Exactly how many lines below mention "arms"? Answer with that number alone.

* [Dataset content]
BEGIN
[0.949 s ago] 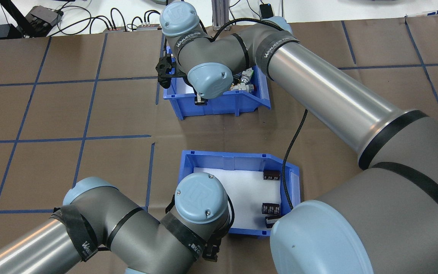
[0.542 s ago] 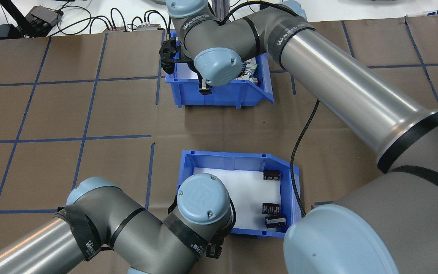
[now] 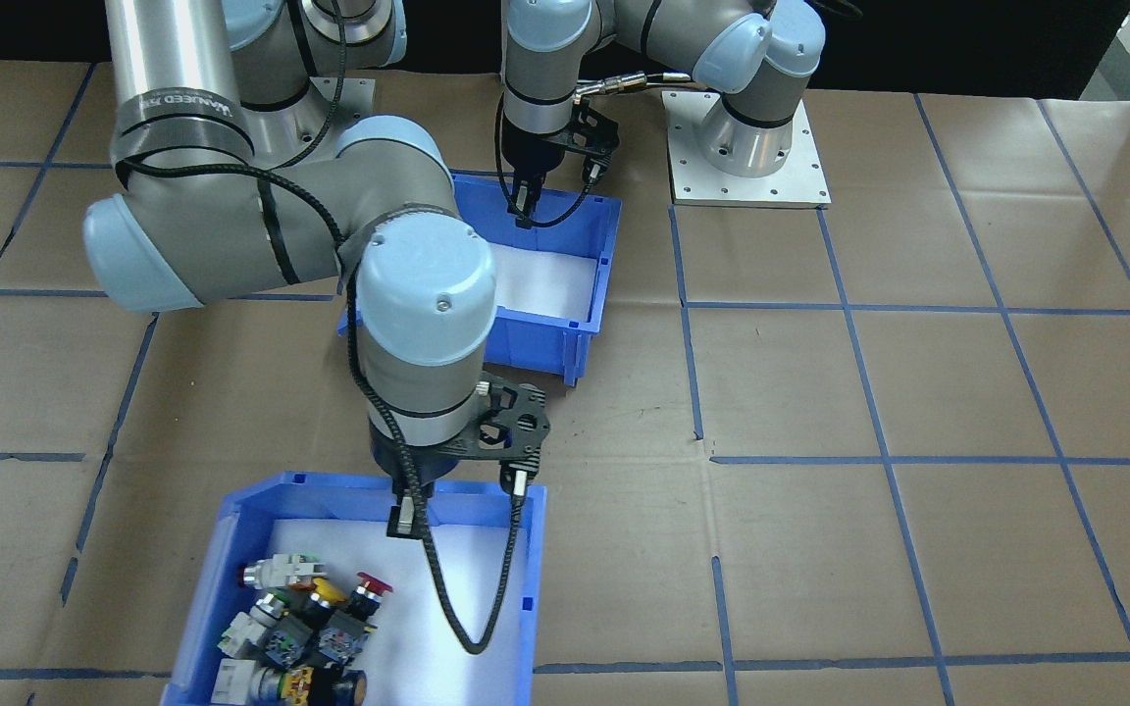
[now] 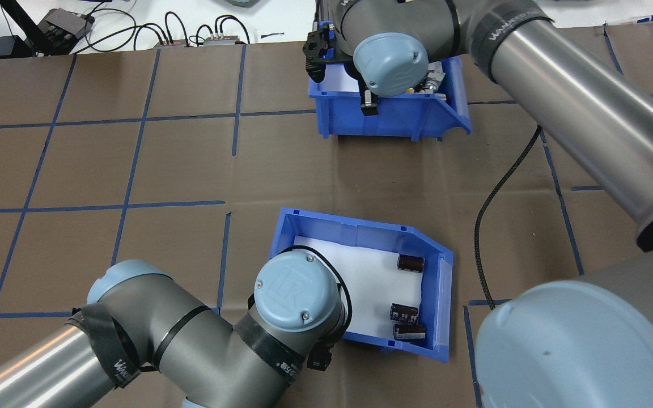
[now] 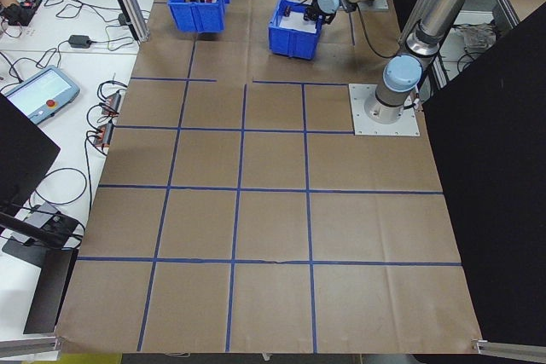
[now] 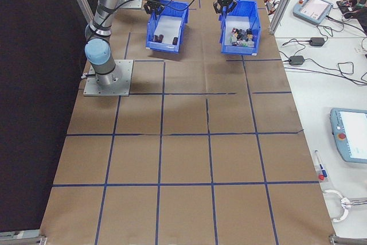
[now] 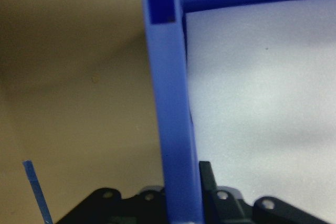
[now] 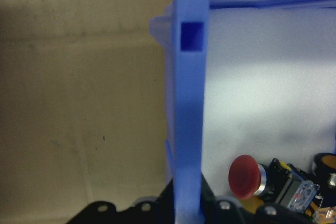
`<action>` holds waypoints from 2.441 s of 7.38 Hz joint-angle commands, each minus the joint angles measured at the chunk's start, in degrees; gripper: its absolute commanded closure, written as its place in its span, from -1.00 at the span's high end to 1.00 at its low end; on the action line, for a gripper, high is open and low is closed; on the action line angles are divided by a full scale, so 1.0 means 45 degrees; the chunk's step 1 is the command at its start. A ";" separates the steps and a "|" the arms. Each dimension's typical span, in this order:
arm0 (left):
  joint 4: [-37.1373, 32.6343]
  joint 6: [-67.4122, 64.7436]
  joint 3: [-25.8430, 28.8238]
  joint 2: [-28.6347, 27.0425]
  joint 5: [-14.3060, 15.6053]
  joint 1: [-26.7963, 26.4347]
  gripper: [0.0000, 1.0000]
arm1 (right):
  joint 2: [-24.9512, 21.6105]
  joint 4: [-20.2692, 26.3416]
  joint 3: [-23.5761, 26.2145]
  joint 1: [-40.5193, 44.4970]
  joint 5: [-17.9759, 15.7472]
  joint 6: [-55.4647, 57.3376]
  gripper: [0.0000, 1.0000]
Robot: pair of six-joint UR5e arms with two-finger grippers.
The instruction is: Place battery box in front
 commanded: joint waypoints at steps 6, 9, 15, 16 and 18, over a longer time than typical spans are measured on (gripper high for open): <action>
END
* [Answer space] 2